Mother Nature has impeccable timing.
Just a couple of weeks before newly elected Rome city commissioners were to be sworn in, some eight inches of rain fell on Rome and North Georgia, raising Rome’s three rivers to heights not seen since the 1990s.
It was as if she was casting her own ballot on the issue that motivated Rome voters in the November election, leading to the removal of one long-time city commissioner and the election of two new commissioners.
That issue, of course, is whether or not a large tract of city-owned floodplain and wetlands surrounding Burwell Creek and adjacent to Riverside Parkway should be filled and developed into a strip mall dubbed “CityCenter.”
The rain that fell lifted the Oostanaula River to nearly 30 feet — the biggest flood since March 1990. Floodwater spilled out of the river’s banks, covering Ridge Ferry Park, and creeping into the fields, pastures and yards of property owners in low-lying areas. Thankfully, there was limited serious property damage.
If not for Rome’s levee system and the dams at Carters and Allatoona lakes, it could have been much worse.
As for the city’s Burwell Creek property, it filled as did the rest of the area’s still undeveloped floodplain. If not for these places, it could have been much worse.

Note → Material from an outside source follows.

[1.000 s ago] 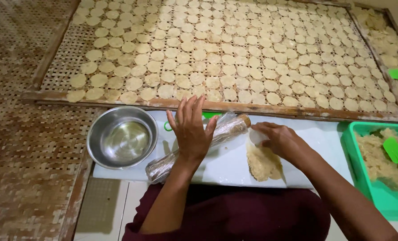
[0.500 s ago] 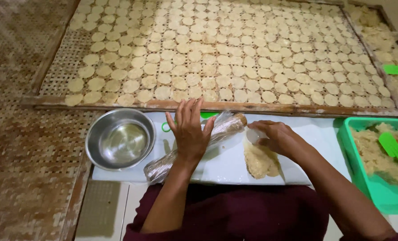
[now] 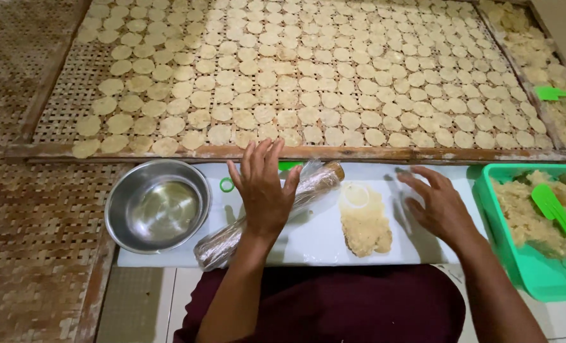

How much water does the 50 acres of floodplain adjacent to Burwell Creek hold? Lots! During the peak of the flood, portions of the proposed CityCenter development site were under at least 14 feet of water. By conservative estimates, the area held more than 130 million gallons of water at that flood level — enough to fill nearly 200 Olympic-sized swimming pools.
And, this flood was by no means the “big one.” During Rome’s worst flood on record, the Oostanaula topped out at 40 feet, and even since the construction of Carters Dam upstream in 1977, the Oostanaula has reached above 30 feet three times.
In fact, the Burwell Creek floodplain begins filling at river elevations of just 16 feet, a high water mark that happens regularly. Since 2009, the Burwell Creek floodplain has filled on at least 50 occasions.
Remember, this is the very place hometown developers Ledbetter Properties want to build a strip mall. To keep their retail center dry, they’ll have to fill those 50 acres with at least 20 feet of dirt. Once built, floodwater will instead be routed to giant holding ponds adjacent to the retail center
Will these holding ponds protect us during the “big one?” if engineered on a grand scale correctly, presumably so.
However, the better question to ask is: Should the city support and even finance this engineering when it could preserve the property and the important services it provides that were so clearly illustrated during the “Holiday Flood of 2015.”
In November, Rome voters sent a clear message to the City Commission with more than 60 percent of the vote cast in support of preserving this land. An online poll performed by this newspaper following the election showed 85 percent support for preserving “Rome’s Central Park.” Even developers that last September were considering building an apartment complex overlooking Burwell Creek have now cast their lot elsewhere.
Though Mother Nature has cast her vote, she doesn’t have the final say. Only the Rome City Commission can prevent the destruction of the city’s Burwell Creek floodplain and wetlands. If the election results didn’t speak to them, perhaps the flood did.
Chad M. Johnfroe is president of the Coosa River Basin Initiative board of directors.